It’s not every day that a broker has to warn customers about a company that is acting as its clone – usually, that task falls to a local regulator. But this Tuesday, OctaFX, a retail broker who is based in St Vincent and the Grenadines, did just that.
In a short statement posted on its ‘news’ page, the broker said that scammers have been using a very similar URL – www.o-ctafx.com – to its own.
Access to the website is currently restricted by Google. Thus, determining what the scammers are doing isn’t easy.
If they are like most clone firms, however, they will simply be tricking people into depositing with them and then never giving the money back.
SCAM ALERT ⚠️
Beware of the potentially dangerous website 'o-ctafx . com'. It's not connected with OctaFX in any way.
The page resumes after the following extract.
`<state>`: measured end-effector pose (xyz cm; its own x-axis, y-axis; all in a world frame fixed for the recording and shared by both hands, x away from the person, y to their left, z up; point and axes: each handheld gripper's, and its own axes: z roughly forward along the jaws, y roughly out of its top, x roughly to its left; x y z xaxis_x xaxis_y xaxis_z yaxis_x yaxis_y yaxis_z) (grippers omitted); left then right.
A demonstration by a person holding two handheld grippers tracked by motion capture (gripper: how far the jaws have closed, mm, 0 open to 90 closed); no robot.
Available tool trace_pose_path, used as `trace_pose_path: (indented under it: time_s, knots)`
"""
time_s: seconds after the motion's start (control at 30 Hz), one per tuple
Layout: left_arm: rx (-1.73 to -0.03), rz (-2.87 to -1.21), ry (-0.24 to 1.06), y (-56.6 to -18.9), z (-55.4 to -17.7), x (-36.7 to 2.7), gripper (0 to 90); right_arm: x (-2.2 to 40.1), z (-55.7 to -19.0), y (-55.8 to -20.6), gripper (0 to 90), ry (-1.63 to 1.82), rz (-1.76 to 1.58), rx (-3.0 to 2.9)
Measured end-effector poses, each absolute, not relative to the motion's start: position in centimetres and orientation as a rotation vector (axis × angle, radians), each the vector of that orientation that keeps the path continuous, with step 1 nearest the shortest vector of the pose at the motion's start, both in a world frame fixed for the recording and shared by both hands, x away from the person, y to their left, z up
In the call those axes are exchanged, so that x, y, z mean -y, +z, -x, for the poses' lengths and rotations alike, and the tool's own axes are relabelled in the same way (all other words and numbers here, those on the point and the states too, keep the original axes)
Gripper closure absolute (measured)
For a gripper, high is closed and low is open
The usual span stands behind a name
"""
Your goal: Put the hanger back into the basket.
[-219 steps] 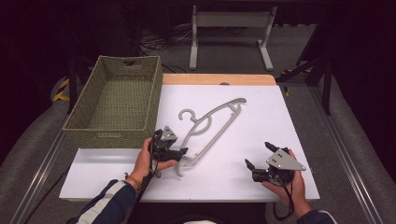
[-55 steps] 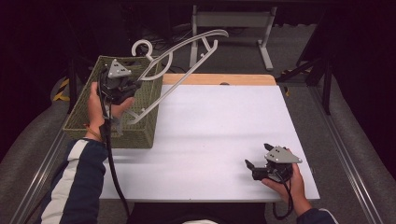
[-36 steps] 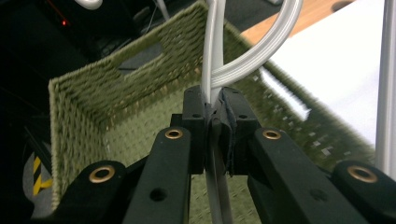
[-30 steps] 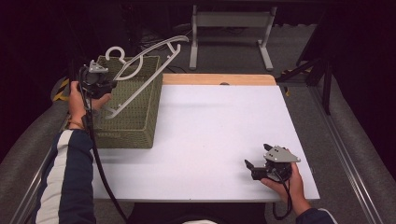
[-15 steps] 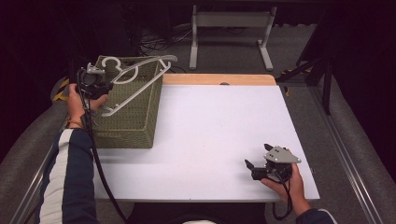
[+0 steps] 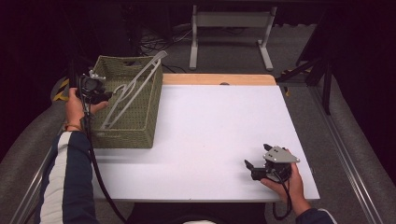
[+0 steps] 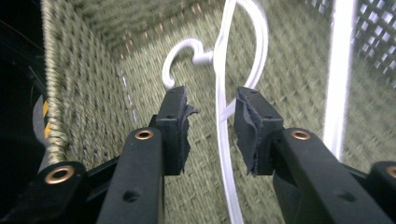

If they try to contact you and get to know your OctaFX credentials, DO NOT GIVE ANY DETAILS ABOUT YOUR ACCOUNT 🙅♂️ pic.twitter.com/nqxAFZv3RI
— OctaFX (@OctaFX) February 12, 2019
The FX Global Code – Is Self-Regulation the Future of the Industry?Go to article >>
OctaFX scammers – operating via social media
More interesting is the fact that OctaFX said that customers should protect themselves from influencer scams which are being carried out on social media.
Unfortunately, the broker did not elaborate on who the scammers are or om what social media platforms they are operating.
In the past, scammers, using the OctaFX logo to lend themselves an air of legitimacy, have targeted people through Instagram.
Last month, Finance Magnates covered the burgeoning FX ‘influencer’ or ‘educator’ industry.
Though they do not operate brokers, these people pose as trading experts, often enticing prospective customers with promises of getting rich quick, but actually, work as affiliate marketers for brokers.
In some cases, these are legitimate companies. AvaTrade, for example, has used affiliate marketers in the past.